The lady with the frizzy hair pushed it out of her eyes and reached down to scratch Blixen’s ear. “I’m Monica Romano.”
“What were you two doing in there?” Nan asked. “Pilates meets in the same room on Tuesdays. I thought maybe you got the nights mixed up. Or you got lost.”
“I saw a flyer pinned to the bulletin board at the drugstore and I thought, you know, maybe I’d give it a shot.” Monica ducked her head, looking a bit sheepish. “It wasn’t what I thought it would be. Maybe I
should try a drum circle?”
“Hmmm,” Nan murmured, which is what I later learned she did when she disagreed but was trying to be supportive. Nan says “hmmm” a lot.
“I heard you say something about being angry,” Nan said. “But not grieving?”
“Not. At. All.” Monica fumbled with the flap on her purse, as if she was thinking about getting another cigarette. “My husband was killed in a boating accident eight months ago. His girlfriend was driving the boat.”
“Ouch.” Nan winced. “I’d be mad too. And you?” She turned toward me. “Were you lost? Or did you show up on purpose?”
“On purpose, I guess. But it’s not the group for me. I’m not a widow.”
“But you are grieving.”
The way Nan said it, as a statement instead of a question and so directly, caught me off guard, the same way that Monica’s comment about me being sad had done. What was it about this place? Were people in Portland just unusually perceptive? Or had my expression become unusually transparent?
“It’s complicated.”
“It’s complicated” is shorthand for “I don’t want to talk about this.” Most people get that and will either leave it there, change the subject, or remember they’re late for an appointment. Not Nan.

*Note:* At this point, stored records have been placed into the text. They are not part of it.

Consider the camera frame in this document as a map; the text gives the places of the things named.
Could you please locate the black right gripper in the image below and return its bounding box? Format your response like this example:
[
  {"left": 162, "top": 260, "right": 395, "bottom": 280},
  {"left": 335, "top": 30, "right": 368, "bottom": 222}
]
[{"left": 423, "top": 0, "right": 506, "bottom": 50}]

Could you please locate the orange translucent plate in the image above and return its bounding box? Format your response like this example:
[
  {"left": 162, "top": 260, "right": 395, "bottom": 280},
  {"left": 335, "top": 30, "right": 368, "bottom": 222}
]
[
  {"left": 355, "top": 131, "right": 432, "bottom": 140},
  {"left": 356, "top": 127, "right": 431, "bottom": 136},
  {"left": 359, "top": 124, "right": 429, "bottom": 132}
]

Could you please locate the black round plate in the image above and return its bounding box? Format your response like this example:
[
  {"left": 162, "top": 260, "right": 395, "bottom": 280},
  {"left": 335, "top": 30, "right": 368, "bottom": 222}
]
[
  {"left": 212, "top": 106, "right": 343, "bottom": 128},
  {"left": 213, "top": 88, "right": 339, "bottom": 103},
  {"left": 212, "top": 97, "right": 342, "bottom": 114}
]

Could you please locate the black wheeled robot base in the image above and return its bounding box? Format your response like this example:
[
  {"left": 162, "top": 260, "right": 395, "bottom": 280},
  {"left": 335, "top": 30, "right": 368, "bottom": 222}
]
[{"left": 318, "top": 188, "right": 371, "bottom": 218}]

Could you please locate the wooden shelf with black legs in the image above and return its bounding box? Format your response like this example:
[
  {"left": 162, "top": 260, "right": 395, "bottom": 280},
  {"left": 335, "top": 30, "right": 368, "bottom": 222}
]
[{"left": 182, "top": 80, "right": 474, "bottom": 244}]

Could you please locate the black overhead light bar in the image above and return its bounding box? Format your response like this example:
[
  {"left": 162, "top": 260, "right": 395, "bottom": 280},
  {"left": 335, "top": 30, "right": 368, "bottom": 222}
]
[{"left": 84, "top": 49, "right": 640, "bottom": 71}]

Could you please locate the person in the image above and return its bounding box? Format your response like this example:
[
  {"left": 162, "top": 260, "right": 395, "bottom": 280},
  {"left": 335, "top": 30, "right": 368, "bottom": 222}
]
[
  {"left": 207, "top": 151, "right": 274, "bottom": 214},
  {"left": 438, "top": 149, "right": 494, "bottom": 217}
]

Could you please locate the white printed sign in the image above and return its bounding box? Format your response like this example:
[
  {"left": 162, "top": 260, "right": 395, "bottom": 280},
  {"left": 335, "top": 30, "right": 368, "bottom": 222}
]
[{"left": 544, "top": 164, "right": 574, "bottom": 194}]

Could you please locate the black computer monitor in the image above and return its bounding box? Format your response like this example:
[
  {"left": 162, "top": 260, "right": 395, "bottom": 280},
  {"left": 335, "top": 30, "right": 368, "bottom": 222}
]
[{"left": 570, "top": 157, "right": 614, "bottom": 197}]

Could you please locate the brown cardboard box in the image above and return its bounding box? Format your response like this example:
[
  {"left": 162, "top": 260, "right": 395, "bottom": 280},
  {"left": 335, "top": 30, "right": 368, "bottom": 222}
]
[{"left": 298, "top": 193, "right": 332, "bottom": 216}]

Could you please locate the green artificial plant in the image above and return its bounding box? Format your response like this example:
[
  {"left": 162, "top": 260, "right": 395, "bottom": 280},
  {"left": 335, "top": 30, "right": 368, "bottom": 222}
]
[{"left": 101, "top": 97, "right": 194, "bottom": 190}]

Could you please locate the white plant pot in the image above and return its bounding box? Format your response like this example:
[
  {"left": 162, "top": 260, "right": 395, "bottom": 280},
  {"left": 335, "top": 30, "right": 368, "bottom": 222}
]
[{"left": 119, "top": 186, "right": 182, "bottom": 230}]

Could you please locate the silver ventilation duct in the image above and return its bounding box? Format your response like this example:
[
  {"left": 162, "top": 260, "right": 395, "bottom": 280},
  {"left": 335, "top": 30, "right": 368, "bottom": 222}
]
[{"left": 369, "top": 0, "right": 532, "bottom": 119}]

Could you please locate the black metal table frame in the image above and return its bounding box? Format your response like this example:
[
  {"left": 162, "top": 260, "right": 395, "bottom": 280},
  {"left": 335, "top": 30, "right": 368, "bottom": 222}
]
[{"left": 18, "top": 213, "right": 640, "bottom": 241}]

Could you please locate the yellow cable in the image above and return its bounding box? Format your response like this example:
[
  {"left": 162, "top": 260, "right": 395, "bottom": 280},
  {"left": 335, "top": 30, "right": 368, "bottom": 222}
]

“Hmmm. Grief comes in all kinds of forms, doesn’t it? Blixen and I have had quite a bit of experience there. She’s a therapy dog. We visit hospitals, nursing homes, that kind of thing.
“I’m a widow. My husband was killed in a private plane crash twenty years ago. The facilitator called me because she’s worried that some of these women have been with her for years and aren’t making any progress. She thought Blixen might be able to comfort some of them.” She looked down at the dog, returning her adoring gaze.